* **PROVIDED RECORDS**
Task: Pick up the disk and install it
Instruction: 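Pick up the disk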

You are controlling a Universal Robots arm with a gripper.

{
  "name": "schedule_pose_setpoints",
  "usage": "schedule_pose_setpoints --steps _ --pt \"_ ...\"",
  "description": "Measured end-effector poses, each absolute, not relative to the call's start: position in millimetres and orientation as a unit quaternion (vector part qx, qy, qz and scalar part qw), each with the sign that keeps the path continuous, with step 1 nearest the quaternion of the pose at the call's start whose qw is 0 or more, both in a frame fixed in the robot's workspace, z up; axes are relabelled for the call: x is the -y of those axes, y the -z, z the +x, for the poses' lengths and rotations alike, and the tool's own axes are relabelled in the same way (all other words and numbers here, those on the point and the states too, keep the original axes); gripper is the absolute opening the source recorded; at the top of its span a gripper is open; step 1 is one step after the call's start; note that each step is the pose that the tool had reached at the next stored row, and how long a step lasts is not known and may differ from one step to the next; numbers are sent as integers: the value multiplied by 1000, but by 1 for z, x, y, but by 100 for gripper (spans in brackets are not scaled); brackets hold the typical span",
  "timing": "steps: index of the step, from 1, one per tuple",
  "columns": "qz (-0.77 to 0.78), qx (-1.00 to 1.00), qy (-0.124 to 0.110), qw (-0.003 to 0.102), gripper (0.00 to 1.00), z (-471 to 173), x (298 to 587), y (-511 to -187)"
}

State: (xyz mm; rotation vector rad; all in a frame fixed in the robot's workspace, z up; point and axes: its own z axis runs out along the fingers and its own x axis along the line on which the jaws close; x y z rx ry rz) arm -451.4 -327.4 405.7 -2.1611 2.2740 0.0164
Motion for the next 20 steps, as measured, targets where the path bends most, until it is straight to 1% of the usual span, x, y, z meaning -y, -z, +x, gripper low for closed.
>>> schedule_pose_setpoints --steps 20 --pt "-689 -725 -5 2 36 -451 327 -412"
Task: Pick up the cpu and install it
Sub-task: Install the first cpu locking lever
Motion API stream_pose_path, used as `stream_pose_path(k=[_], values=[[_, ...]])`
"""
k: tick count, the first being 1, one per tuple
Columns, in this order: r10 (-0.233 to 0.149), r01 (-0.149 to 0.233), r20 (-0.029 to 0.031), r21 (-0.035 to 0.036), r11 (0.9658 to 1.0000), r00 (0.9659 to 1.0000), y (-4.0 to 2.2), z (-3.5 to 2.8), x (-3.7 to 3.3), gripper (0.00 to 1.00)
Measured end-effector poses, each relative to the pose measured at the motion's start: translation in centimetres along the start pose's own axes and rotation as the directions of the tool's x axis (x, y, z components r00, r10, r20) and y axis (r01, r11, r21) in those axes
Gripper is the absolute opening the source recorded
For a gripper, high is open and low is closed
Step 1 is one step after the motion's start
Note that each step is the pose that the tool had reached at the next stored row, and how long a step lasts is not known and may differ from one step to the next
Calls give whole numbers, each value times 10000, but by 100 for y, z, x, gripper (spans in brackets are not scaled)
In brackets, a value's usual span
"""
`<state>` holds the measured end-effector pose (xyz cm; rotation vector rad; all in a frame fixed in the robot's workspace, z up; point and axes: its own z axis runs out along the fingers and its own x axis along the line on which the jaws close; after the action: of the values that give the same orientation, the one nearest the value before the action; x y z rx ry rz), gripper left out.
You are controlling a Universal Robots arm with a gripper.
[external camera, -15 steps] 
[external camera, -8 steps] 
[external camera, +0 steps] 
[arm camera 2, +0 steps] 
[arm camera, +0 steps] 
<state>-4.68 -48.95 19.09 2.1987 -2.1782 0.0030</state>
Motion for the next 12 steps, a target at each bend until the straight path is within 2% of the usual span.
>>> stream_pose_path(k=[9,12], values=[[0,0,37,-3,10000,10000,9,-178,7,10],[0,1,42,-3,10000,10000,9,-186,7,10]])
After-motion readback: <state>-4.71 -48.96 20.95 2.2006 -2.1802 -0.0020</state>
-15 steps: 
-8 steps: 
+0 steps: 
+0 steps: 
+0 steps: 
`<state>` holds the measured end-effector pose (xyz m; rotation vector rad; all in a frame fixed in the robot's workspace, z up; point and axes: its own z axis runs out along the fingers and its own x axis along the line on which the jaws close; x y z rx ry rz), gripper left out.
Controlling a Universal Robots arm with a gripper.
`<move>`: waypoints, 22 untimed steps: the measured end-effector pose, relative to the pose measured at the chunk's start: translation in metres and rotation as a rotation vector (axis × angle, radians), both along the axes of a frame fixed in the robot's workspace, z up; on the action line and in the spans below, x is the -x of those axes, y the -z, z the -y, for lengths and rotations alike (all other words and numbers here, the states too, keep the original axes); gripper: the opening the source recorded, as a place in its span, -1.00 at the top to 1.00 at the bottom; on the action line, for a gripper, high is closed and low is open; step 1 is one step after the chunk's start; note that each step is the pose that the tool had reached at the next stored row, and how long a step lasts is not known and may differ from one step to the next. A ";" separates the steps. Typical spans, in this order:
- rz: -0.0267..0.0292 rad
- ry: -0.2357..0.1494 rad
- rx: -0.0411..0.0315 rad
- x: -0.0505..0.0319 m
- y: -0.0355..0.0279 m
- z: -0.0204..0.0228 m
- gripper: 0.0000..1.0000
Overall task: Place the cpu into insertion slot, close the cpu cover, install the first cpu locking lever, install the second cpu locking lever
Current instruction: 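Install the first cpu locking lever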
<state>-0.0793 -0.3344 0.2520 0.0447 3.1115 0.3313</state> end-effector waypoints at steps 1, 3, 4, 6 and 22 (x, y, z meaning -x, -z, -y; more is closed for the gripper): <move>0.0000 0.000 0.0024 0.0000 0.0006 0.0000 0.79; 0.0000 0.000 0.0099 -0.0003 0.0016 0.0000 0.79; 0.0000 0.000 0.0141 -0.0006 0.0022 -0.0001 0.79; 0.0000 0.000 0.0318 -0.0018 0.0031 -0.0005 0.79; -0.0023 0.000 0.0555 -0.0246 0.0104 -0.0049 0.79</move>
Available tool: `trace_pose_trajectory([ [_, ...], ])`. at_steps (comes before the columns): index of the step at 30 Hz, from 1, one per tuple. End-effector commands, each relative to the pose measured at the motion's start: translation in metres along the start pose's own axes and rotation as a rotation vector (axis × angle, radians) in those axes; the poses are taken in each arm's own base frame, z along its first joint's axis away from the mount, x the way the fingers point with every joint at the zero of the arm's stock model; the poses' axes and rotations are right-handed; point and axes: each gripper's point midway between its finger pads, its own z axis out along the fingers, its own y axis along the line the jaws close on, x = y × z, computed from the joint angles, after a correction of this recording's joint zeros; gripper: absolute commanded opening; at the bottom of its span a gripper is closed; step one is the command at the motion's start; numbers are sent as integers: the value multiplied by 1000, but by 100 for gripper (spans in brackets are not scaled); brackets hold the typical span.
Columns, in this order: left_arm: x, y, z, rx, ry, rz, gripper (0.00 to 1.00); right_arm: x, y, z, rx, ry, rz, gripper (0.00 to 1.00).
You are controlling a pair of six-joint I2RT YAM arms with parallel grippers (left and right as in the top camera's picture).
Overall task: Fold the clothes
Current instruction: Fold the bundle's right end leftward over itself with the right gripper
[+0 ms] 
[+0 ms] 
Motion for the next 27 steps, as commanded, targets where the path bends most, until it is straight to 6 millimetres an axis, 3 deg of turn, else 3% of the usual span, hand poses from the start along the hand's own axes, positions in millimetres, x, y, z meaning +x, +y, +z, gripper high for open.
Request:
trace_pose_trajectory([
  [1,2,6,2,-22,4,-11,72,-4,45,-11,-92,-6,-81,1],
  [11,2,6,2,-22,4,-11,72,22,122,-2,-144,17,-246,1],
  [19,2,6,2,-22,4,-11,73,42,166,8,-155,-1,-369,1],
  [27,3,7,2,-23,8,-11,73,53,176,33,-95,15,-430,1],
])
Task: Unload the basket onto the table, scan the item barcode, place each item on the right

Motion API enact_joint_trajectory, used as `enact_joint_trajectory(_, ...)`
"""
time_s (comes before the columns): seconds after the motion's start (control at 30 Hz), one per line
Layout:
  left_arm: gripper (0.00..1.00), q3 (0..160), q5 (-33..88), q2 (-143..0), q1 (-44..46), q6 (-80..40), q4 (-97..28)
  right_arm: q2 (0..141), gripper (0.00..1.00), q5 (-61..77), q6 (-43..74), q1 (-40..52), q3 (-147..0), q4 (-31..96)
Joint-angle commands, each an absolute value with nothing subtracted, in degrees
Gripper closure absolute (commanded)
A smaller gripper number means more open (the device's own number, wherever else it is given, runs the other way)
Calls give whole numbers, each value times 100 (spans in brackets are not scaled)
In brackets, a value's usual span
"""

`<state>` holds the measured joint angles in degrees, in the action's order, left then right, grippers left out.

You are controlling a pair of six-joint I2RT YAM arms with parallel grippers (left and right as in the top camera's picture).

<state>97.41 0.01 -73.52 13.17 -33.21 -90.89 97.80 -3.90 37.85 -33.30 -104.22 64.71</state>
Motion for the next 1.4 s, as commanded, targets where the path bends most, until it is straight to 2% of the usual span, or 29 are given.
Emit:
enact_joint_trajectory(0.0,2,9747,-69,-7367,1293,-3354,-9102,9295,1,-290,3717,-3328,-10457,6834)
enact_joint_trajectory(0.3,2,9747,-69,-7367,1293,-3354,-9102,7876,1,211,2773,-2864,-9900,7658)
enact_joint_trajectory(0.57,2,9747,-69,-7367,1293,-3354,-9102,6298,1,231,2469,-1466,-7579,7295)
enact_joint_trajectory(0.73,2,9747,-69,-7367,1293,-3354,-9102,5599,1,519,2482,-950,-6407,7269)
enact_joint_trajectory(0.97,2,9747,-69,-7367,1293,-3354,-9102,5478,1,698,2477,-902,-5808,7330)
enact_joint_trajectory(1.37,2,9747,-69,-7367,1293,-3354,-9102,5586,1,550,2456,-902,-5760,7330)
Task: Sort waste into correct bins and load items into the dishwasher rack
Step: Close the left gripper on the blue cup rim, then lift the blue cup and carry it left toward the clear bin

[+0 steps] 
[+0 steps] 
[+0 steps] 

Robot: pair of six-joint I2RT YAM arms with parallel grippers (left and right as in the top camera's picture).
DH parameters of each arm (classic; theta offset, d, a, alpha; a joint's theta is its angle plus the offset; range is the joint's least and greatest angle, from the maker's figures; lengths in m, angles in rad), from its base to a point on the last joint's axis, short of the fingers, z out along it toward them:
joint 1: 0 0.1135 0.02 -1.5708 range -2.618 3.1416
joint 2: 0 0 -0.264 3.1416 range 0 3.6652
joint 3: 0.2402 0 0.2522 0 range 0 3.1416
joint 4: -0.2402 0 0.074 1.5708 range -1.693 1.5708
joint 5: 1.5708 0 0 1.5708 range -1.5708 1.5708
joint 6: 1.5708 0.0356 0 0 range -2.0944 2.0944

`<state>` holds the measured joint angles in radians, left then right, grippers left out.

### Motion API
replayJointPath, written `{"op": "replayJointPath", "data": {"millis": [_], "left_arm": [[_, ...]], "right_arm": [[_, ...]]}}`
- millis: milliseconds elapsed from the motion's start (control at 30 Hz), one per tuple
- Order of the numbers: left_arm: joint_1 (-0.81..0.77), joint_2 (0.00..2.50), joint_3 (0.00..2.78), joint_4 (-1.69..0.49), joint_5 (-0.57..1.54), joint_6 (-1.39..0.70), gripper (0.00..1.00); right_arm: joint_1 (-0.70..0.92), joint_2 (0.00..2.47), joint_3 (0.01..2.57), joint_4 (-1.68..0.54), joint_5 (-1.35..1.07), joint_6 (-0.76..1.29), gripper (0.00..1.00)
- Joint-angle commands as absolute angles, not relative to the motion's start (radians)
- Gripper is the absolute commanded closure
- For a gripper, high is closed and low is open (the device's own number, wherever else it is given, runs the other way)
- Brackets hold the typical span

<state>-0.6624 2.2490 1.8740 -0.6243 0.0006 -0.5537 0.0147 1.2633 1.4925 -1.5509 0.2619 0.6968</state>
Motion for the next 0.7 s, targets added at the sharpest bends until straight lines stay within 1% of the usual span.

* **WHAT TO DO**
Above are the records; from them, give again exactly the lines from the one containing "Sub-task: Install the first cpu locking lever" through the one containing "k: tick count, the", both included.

* **SOLUTION FOR THIS EXERCISE**
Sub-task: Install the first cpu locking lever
Motion API stream_pose_path, used as `stream_pose_path(k=[_], values=[[_, ...]])`
"""
k: tick count, the first being 1, one per tuple

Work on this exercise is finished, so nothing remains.